Your task: Print, in exact form, the lines below from the one containing "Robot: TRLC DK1" through the one containing "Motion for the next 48", and omit all others.

Stored records:
* * *

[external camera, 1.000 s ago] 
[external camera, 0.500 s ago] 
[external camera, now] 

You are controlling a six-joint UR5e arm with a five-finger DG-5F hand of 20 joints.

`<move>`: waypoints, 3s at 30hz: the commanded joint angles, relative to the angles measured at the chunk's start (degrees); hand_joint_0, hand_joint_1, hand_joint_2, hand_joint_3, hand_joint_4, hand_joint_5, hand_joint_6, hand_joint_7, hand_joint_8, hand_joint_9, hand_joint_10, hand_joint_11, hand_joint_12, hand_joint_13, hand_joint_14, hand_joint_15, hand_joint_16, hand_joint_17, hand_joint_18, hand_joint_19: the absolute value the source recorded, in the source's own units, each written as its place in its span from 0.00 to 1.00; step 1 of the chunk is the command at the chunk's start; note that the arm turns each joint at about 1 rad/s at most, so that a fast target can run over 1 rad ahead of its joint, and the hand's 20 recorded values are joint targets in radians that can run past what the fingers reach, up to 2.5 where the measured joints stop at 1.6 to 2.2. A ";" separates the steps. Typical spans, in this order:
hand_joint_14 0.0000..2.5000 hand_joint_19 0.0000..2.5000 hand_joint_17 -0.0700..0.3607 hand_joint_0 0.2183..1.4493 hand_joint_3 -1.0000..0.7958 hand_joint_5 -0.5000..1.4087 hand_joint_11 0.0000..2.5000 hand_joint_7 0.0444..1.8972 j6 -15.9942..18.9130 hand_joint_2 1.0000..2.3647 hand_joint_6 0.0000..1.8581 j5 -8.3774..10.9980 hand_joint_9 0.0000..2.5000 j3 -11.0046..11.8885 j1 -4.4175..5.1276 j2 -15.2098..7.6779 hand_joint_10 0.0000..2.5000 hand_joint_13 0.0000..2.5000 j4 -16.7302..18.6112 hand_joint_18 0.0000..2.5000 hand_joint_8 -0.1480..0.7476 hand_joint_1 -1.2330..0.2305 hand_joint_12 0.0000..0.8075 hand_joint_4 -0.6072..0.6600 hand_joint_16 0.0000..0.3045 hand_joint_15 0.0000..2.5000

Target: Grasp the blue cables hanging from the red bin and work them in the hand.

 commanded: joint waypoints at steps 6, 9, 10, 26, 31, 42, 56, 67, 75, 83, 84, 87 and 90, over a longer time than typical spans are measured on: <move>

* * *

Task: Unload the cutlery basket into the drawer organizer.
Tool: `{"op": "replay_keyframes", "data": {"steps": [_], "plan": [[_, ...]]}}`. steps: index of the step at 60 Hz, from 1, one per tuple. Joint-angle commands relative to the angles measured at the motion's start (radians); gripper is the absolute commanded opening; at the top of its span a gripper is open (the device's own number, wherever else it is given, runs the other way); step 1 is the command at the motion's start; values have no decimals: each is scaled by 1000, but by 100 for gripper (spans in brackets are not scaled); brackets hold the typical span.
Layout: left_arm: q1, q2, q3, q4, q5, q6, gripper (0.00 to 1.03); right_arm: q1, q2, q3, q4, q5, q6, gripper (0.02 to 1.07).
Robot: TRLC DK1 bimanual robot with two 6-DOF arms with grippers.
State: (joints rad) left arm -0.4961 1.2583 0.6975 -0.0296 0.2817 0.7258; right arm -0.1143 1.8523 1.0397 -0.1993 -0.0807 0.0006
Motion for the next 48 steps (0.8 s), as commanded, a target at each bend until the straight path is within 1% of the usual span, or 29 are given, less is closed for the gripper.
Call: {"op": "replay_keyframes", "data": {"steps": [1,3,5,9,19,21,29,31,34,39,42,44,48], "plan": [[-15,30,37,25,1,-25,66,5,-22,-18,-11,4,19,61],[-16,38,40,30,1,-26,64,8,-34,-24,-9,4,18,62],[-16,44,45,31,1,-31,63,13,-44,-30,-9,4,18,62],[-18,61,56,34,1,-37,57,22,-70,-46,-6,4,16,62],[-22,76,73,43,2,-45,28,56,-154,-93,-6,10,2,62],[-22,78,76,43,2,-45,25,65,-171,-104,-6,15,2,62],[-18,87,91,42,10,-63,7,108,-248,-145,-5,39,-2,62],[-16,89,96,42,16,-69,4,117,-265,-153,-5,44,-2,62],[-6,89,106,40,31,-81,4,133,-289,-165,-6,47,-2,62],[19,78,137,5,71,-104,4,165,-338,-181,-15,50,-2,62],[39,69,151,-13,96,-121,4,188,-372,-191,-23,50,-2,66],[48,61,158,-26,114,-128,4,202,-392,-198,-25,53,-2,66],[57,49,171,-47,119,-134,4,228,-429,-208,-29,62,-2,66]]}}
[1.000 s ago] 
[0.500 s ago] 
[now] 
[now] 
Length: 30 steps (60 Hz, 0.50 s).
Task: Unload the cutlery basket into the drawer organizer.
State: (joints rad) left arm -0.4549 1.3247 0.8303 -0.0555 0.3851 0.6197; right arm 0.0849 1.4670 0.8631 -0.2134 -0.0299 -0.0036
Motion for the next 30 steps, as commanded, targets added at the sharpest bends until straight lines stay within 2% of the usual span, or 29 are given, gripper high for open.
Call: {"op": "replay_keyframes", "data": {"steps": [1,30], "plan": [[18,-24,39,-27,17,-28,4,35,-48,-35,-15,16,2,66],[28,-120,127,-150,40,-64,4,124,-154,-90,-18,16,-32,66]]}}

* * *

Exercise response:
Robot: TRLC DK1 bimanual robot with two 6-DOF arms with grippers.
State: (joints rad) left arm -0.4961 1.2583 0.6975 -0.0296 0.2817 0.7258; right arm -0.1143 1.8523 1.0397 -0.1993 -0.0807 0.0006
Motion for the next 48 steps (0.8 s), as commanded, a target at each bend until the straight path is within 1% of the usual span, or 29 are given, less is closed for the gripper.

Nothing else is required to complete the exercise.